2020 Was Like Having a Child
I’m not one to look back. Being more of a “let’s move on,” forward-looking person, I really dislike those shows and writings that revisit the highs, lows and celebrity deaths of the previous year. But last year was a giant, unexpected kick in the butt, so maybe a little reflection is not a bad thing. There are even people who are already writing and broadcasting what they’ve learned from the year of the pandemic. I’m not sure that I’ve processed it yet, but 2020 does remind me a little of having children.

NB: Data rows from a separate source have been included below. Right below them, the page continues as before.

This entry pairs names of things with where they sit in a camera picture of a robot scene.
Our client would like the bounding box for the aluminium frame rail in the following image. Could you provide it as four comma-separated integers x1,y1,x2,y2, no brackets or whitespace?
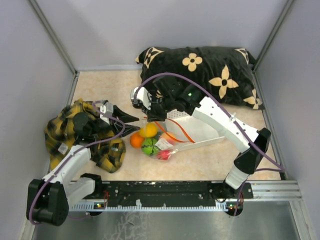
39,181,303,213

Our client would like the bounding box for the green striped toy melon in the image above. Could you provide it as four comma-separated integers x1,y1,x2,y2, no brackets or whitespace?
141,137,160,156

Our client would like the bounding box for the yellow black plaid shirt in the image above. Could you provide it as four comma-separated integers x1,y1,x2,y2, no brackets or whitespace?
44,98,126,173

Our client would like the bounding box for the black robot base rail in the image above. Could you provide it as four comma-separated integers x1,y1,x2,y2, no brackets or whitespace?
74,179,253,208

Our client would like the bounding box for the orange peach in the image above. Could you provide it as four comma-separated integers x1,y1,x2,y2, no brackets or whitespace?
160,132,177,145

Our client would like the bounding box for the black floral plush pillow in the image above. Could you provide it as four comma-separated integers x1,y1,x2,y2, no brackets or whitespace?
135,46,265,110

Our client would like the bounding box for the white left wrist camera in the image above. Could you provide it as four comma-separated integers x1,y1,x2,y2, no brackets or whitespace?
99,100,114,125

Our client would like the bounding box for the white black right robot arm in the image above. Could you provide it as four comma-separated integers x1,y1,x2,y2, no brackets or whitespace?
131,72,271,198

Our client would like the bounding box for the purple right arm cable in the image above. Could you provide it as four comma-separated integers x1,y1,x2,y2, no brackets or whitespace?
132,72,286,173

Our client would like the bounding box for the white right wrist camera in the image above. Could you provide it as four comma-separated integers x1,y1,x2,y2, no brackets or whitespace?
130,87,151,110

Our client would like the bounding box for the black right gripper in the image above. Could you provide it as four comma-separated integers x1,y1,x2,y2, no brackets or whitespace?
141,94,175,123

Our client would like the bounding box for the red apple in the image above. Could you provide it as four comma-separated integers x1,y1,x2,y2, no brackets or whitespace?
156,149,176,161

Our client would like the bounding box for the orange tangerine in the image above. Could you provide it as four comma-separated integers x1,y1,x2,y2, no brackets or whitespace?
130,131,145,149

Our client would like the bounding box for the yellow lemon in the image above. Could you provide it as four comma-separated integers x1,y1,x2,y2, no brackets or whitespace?
138,122,158,138

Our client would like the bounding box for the clear zip bag orange zipper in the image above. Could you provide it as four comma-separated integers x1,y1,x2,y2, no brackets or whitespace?
137,116,184,159

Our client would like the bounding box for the white perforated plastic basket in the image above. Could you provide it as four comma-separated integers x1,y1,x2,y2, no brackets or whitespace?
160,110,225,151

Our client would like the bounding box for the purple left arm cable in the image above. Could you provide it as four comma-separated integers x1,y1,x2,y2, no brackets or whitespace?
26,99,126,225

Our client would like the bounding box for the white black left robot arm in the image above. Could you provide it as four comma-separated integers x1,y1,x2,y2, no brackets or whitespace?
26,101,139,226

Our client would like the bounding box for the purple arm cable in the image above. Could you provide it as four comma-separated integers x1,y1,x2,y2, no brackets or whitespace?
132,72,286,173
26,99,126,225

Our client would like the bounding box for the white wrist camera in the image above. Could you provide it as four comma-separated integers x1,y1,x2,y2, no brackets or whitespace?
130,87,151,110
99,100,114,125

The year started out all cute and cuddly. We were going about our daily lives, just as we do as parents, totally unaware that our healthy child might get sick. We innocently continued doing whatever we normally do – working, getting the kids to school, making dinner, seeing friends. Caring for and feeding that new baby was easy. 2020’s infancy was relatively calm, and most of us were sleeping well.
But, that cute infant suddenly got sick with a virus. It started with a mild fever in January, but spread through the entire body shortly after that. Like new parents who don’t know when to call the doctor, the U.S. had become like a child despondent with a raging fever that no physician could bring down and no professional knew how to cure.
By March, the happy child we thought we had was victim to a chronic illness.
There’s nothing more confusing and unsettling than not knowing what to do. As often happens with parents of a chronically ill child, the parents divorced under the strain. Our nation divided on itself rather than pulling together to overcome the sickness.
Being a parent involves trust and hope that the future for the child will be a happy and healthy one. Some parents’ values have shifted due to the coronavirus. Many of us have stripped back the layers of attachment to material things, to competitiveness, to pettiness and selfishness to uncover what is truly meaningful and important to us. Maybe our child doesn’t need every new toy and gadget. Maybe having a real human teacher is better for human children than looking at a screen all day. Maybe we have learned to support and care for those in need or our neighbors who are marginalized because we are also in need and we also hurt.
As our child slowly returns to health, I hope that I will be like most parents and find the best parts of that first year as I look back. I hope we’ll forget the crying jags and the scary illness and the helpless feeling and the sleepless nights and remember the overpowering love and gentleness in creation.